At first glance, this year’s Halite looks like a simple image recognition problem, but it is much more subtle and interesting than that (and much more challenging!). Different maps sizes, different numbers of players, local decisions (moving to an adjacent square), global decisions (whether to build a ship), the fact that the game wraps along the edges, long range interactions (where is the nearest dropoff, or where are the largest piles of halite), should the game be handled stateless or not, etc., were all unique and difficult challenges that needed consideration and addressing in order to build a useful, or even highly competitive bot. Although I could spend hours talking about all the observations and lessons learned in my ML journey in this year’s competition, I keep the descriptions below rather succinct, and I hand-wave away a lot of the details. There were many small decisions that as a whole influenced the final form of my approach, but can be broadly categorized into three main components. The three components being the data, the model architecture, and the training process.

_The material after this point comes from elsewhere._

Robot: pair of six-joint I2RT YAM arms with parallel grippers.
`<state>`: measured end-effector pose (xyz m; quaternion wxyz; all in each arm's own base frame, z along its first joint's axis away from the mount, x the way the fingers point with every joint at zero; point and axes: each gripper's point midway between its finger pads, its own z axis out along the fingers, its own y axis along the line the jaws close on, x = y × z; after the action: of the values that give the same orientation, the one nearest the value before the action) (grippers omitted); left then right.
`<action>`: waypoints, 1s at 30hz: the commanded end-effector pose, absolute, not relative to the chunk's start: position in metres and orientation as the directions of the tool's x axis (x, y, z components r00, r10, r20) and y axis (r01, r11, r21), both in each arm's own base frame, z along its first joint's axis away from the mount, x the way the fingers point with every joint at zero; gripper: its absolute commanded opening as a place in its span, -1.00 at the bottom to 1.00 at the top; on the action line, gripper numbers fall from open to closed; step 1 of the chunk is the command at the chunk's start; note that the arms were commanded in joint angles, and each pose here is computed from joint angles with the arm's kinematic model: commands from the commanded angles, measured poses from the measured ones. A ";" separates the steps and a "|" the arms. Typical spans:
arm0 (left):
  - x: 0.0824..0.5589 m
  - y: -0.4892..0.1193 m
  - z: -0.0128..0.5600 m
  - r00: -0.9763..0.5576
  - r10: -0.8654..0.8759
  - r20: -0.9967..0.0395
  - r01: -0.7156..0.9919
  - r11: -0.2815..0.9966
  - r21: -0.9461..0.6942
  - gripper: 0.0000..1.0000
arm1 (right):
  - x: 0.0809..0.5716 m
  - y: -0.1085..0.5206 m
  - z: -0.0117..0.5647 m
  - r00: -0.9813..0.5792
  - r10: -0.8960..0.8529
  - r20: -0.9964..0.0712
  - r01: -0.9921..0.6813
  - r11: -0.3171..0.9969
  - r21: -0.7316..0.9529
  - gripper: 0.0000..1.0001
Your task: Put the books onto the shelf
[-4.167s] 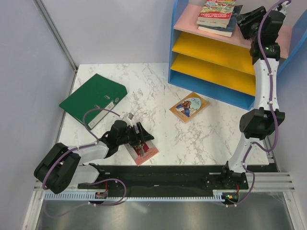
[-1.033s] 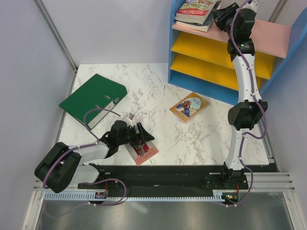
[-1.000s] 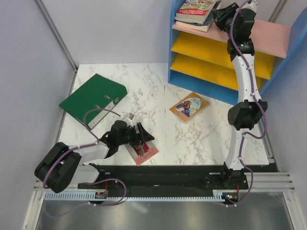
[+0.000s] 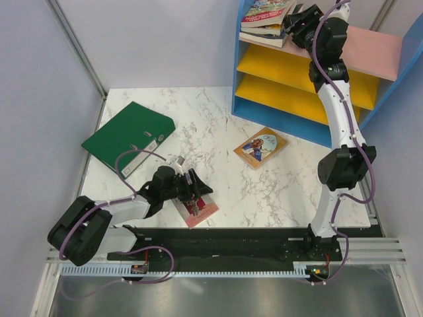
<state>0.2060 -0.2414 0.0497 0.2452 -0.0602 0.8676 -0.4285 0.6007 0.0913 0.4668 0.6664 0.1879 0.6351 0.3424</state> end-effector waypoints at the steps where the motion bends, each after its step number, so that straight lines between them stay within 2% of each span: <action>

When it comes to ML, the data and how the data are processed are of course both extremely important. There were two data streams in the game that required processing and featurization: (1) the 2D frames representing the game board, and (2) 1D features for all other game state information, including time till end, player halite, etc.
Below I show a sample game frame and the several channels that I featurize then stack together to form the 2D input that is fed into the network.
Figure 1: The 2D feature maps that are fed into the network.
Top left: a snapshot of a game shown in the Halite visualizer is provided for reference (not fed to the network)
Feature maps, from left to right:
Top row: halite content of each cell, which cells contain a ship (white are mine, black are opponents), the amount of halite carried by each ship
Bottom row: locations of shipyards, locations of dropoffs, ships that are completely full, ship ids.
I opted to include ship ids because I felt that it was likely that at least some bots would sort their ships before assigning moves, which meant that whether a ship moved to a particular cell or not was dependent on its ID relative to other ships. In the end I do not know how much this feature actually helped (or hurt), but I provided it anyway just in case.
One thing to note is that I did not disambiguate opponents in 4 player games. As you can see in Figure 1 (top row, third from left) all the opponents are black and are not assigned unique values/channels. This simplified the data somewhat, but including explicit player information could be an important feature and is something that should be explored.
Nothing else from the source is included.